» **Brief**
Word for word, transcribe all the entries shown below.
*** Opening Exercise data ***
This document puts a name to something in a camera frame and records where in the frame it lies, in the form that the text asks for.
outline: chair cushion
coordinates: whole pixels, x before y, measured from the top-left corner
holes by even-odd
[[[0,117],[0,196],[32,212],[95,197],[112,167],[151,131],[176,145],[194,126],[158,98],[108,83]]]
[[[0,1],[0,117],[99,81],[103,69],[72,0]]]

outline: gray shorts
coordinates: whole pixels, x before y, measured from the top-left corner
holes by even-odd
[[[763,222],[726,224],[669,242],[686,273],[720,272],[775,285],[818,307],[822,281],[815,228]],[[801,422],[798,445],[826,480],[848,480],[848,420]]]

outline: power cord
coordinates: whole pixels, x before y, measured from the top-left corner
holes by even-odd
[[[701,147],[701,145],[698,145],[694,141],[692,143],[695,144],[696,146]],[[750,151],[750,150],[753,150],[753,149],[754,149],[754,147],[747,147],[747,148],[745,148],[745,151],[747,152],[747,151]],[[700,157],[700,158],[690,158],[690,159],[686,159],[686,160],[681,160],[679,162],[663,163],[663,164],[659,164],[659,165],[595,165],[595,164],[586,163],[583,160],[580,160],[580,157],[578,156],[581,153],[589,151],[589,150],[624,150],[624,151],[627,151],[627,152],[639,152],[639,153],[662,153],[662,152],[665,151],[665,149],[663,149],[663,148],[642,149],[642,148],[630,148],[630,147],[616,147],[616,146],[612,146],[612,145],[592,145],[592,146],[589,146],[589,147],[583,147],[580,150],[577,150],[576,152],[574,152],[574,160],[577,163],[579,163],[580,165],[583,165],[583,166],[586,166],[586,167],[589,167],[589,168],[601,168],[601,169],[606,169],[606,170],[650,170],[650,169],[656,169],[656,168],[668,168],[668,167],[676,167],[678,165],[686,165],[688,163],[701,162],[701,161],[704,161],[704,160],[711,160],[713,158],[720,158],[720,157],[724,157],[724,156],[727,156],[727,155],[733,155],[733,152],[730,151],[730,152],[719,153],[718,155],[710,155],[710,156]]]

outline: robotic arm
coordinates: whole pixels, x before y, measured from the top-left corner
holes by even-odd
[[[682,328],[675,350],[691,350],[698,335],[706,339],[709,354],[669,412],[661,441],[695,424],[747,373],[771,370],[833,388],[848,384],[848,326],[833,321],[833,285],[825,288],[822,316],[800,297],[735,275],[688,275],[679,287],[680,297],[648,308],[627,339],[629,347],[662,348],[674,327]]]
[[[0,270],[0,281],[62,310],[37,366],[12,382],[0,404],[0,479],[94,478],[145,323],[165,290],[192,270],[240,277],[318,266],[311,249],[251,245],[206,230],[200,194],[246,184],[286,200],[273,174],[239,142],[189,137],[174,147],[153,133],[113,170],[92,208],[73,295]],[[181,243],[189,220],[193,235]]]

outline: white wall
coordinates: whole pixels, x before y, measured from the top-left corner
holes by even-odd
*** Closing Exercise data ***
» **Reply to the exercise**
This document puts a name to something in a camera frame and records where in the frame it lies, in the form that the text asks for.
outline: chair cushion
coordinates: whole pixels, x before y, measured from the top-left corner
holes by even-odd
[[[0,117],[0,196],[32,212],[95,197],[112,167],[151,131],[176,145],[194,126],[158,98],[108,83]]]
[[[0,1],[0,117],[99,81],[103,69],[72,0]]]

outline: gray shorts
coordinates: whole pixels, x before y, measured from the top-left corner
holes by even-odd
[[[763,222],[726,224],[669,242],[686,273],[720,272],[775,285],[818,307],[822,281],[815,228]],[[801,422],[798,445],[826,480],[848,480],[848,420]]]

outline: power cord
coordinates: whole pixels, x before y, measured from the top-left corner
holes by even-odd
[[[701,147],[701,145],[698,145],[694,141],[692,143],[695,144],[696,146]],[[750,151],[750,150],[753,150],[753,149],[754,149],[754,147],[747,147],[747,148],[745,148],[745,151],[747,152],[747,151]],[[700,157],[700,158],[690,158],[690,159],[686,159],[686,160],[681,160],[679,162],[663,163],[663,164],[659,164],[659,165],[595,165],[595,164],[586,163],[583,160],[580,160],[580,157],[578,156],[581,153],[589,151],[589,150],[624,150],[624,151],[627,151],[627,152],[639,152],[639,153],[662,153],[662,152],[665,151],[665,149],[663,149],[663,148],[642,149],[642,148],[630,148],[630,147],[616,147],[616,146],[612,146],[612,145],[592,145],[592,146],[589,146],[589,147],[583,147],[580,150],[577,150],[576,152],[574,152],[574,160],[577,163],[579,163],[580,165],[583,165],[583,166],[586,166],[586,167],[589,167],[589,168],[601,168],[601,169],[606,169],[606,170],[650,170],[650,169],[656,169],[656,168],[668,168],[668,167],[676,167],[678,165],[686,165],[688,163],[701,162],[701,161],[704,161],[704,160],[711,160],[713,158],[720,158],[720,157],[724,157],[724,156],[727,156],[727,155],[733,155],[733,152],[730,151],[730,152],[719,153],[718,155],[710,155],[710,156]]]

outline: robotic arm
coordinates: whole pixels, x before y, measured from the top-left corner
holes by even-odd
[[[682,328],[675,350],[691,350],[698,335],[706,339],[709,354],[669,412],[661,441],[695,424],[747,373],[771,370],[833,388],[848,384],[848,326],[833,321],[833,285],[825,288],[822,316],[800,297],[735,275],[688,275],[679,287],[680,297],[648,308],[627,339],[629,347],[662,348],[674,327]]]
[[[0,270],[0,281],[62,310],[37,366],[12,382],[0,404],[0,479],[94,478],[145,323],[165,290],[192,270],[240,277],[318,266],[311,249],[251,245],[206,230],[200,194],[246,184],[286,200],[273,174],[239,142],[189,137],[174,147],[153,133],[113,170],[92,208],[73,295]],[[181,243],[189,220],[193,235]]]

outline: white wall
coordinates: whole pixels, x before y, measured from the top-left corner
holes by even-odd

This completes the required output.